Aerosol particles are inertial particles. They cannot follow the surrounding fluid in a region of high vorticity. These encounters render the particle velocity field ${{\boldsymbol {v}}}$ locally compressible. Caustics occur if the trace of the gradient matrix $\textsf{$\boldsymbol{\sigma}$}$ of the field ${{\boldsymbol {v}}}$ locally diverges. For three-dimensional isotropic and homogeneous turbulence, the dynamics of the gradient matrix can be expressed in terms of three geometric invariants. In the present paper we establish a parametrisation of this problem where the dynamics takes the form of an excitable stochastic dynamical system with a three-dimensional phase space. The deterministic part of the dynamics is solved analytically.

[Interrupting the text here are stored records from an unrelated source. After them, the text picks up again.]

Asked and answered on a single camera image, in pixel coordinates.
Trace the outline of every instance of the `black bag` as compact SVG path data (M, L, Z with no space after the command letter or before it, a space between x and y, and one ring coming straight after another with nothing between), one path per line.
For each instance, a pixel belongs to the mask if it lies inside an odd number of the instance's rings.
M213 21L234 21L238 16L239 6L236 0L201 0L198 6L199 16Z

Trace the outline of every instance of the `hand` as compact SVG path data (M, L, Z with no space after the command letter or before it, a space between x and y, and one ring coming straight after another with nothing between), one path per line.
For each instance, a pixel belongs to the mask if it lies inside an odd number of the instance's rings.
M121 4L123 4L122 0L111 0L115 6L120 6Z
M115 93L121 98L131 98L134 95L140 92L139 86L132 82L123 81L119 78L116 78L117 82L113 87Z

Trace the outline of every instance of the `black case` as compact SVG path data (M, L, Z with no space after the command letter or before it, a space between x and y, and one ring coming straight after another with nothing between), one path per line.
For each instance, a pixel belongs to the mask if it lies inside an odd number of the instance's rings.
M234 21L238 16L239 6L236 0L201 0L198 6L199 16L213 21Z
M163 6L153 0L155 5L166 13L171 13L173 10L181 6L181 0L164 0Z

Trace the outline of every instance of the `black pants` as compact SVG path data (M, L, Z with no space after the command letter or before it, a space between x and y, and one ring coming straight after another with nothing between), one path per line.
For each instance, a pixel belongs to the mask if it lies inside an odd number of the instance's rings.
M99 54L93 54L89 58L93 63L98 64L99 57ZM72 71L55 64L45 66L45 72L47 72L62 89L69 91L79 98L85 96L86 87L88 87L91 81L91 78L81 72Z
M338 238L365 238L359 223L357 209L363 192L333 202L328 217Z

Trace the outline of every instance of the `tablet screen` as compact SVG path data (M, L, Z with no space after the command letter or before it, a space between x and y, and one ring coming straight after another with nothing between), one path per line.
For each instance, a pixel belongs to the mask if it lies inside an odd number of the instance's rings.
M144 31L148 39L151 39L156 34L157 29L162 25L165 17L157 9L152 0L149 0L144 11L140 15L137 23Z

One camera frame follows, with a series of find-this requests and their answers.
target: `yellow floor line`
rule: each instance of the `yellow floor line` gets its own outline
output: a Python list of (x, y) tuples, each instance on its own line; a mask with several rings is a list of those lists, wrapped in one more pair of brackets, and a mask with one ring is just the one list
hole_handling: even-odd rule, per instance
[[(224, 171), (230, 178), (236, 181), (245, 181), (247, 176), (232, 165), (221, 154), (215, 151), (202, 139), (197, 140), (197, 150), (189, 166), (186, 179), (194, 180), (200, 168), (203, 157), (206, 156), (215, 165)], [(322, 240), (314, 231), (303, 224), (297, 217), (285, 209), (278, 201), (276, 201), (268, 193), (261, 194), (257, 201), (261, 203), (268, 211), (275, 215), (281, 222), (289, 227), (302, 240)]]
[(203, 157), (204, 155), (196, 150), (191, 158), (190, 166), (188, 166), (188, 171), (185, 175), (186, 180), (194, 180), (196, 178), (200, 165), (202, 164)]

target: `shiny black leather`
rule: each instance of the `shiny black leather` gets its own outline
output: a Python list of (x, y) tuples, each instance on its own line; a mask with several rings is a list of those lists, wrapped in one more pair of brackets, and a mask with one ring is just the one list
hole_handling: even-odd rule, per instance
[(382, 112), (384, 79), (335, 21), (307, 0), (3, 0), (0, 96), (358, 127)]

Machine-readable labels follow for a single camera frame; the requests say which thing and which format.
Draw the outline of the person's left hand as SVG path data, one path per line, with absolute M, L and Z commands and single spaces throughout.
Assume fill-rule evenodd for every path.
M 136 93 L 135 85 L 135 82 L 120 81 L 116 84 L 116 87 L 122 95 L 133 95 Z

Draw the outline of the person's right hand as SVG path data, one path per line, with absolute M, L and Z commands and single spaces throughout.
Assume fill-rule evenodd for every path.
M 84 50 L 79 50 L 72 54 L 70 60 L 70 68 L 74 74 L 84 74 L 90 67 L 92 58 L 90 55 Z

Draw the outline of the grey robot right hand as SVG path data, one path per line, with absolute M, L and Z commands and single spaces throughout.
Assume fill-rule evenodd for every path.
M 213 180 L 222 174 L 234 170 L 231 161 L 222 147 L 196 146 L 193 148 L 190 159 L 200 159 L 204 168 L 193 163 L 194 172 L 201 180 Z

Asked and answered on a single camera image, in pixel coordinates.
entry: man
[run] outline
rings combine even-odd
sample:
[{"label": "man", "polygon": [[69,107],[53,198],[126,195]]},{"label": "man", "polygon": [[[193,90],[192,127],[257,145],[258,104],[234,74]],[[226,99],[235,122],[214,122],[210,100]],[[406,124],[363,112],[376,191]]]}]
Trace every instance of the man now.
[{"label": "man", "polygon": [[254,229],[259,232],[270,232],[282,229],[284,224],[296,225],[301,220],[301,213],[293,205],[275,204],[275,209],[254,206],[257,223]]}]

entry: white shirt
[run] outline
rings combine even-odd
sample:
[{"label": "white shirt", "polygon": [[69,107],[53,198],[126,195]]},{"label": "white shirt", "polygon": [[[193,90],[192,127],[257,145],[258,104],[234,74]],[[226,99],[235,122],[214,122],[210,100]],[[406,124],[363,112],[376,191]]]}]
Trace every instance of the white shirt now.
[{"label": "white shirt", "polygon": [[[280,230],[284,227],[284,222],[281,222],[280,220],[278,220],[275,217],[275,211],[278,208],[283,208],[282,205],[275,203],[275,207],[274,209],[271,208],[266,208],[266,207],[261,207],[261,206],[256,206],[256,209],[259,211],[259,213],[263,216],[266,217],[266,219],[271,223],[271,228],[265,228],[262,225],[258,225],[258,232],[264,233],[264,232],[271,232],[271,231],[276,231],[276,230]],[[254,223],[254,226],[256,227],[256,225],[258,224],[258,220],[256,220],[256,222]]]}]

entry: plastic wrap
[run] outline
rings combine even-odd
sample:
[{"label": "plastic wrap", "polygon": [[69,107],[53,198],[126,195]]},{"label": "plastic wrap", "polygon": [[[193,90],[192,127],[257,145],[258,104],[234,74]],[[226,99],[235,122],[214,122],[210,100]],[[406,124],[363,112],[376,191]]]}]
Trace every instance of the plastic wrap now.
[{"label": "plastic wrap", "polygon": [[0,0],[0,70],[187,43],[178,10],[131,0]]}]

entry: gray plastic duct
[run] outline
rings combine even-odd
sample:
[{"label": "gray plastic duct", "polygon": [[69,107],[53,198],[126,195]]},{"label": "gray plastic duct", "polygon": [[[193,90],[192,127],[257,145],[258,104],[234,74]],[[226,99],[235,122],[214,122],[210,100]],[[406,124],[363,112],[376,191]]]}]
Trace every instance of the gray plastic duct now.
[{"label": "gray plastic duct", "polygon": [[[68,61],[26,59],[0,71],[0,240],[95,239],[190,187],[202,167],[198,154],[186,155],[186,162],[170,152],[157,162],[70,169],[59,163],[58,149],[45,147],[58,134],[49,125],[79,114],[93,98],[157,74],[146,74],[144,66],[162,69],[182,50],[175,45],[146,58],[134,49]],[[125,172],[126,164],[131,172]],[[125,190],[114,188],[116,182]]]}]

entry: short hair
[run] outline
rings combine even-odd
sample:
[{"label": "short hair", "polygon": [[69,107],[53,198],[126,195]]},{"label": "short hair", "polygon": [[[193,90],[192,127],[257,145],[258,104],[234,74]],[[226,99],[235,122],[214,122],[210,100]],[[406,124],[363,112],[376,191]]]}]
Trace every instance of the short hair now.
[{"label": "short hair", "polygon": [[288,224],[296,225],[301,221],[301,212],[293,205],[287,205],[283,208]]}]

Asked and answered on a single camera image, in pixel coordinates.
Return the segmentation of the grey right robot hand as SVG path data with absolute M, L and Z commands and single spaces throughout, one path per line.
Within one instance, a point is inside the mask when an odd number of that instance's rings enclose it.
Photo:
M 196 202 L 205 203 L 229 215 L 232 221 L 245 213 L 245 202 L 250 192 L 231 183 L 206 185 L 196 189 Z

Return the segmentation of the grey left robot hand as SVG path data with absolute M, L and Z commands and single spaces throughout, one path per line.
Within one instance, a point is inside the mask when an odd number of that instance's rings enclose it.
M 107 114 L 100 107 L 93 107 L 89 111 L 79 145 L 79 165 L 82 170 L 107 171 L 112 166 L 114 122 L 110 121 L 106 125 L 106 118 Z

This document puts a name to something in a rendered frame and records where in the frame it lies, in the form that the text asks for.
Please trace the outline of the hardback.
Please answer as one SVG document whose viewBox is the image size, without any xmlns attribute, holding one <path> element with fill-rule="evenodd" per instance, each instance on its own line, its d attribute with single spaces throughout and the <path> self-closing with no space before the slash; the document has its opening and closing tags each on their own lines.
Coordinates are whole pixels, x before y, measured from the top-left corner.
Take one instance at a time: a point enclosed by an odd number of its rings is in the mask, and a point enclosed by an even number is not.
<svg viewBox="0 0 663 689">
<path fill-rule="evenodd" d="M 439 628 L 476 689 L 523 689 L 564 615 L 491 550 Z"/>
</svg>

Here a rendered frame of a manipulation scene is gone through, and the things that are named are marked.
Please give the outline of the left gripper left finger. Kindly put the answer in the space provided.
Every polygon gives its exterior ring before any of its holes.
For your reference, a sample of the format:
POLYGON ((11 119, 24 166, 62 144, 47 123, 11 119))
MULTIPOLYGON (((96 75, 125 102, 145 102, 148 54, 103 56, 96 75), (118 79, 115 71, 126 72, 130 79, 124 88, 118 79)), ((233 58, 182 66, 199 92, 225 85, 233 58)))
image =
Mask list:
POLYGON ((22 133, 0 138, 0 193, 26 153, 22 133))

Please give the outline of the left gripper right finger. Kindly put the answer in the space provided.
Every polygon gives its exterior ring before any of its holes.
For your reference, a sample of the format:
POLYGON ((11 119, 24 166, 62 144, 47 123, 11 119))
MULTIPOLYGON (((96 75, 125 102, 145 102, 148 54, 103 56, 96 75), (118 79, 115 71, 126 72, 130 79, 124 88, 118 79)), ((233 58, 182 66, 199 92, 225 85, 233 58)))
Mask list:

We show that the deterministic system has a globally attractive stable fixed point. Small noise induces excursions from the fixed point that typically relax straight back towards the fixed point. Caustics emerge as non-trivial return to a global fixed point when noise excites a trajectory across a stability threshold. The relaxation to the global fixed point will then involve at least one, and it may involve two or even three divergences of $\boldsymbol {Tr}\,\textsf{$\boldsymbol{\sigma}$}$ . Based on a combination of analytical insights and numerical analysis, we determine the rate of occurrence, duration and relative observation probability of caustic events in turbulent aerosols. Our analysis reveals that each approach towards a divergence proceeds along a straight line in the phase space of the dynamical system, which can help identify caustics. Moreover, there are infinite ways in which caustics can arise, namely whenever $\boldsymbol {Tr}\,\textsf{$\boldsymbol{\sigma}$}$ tends to $-\infty$ , so that no two caustics look the same.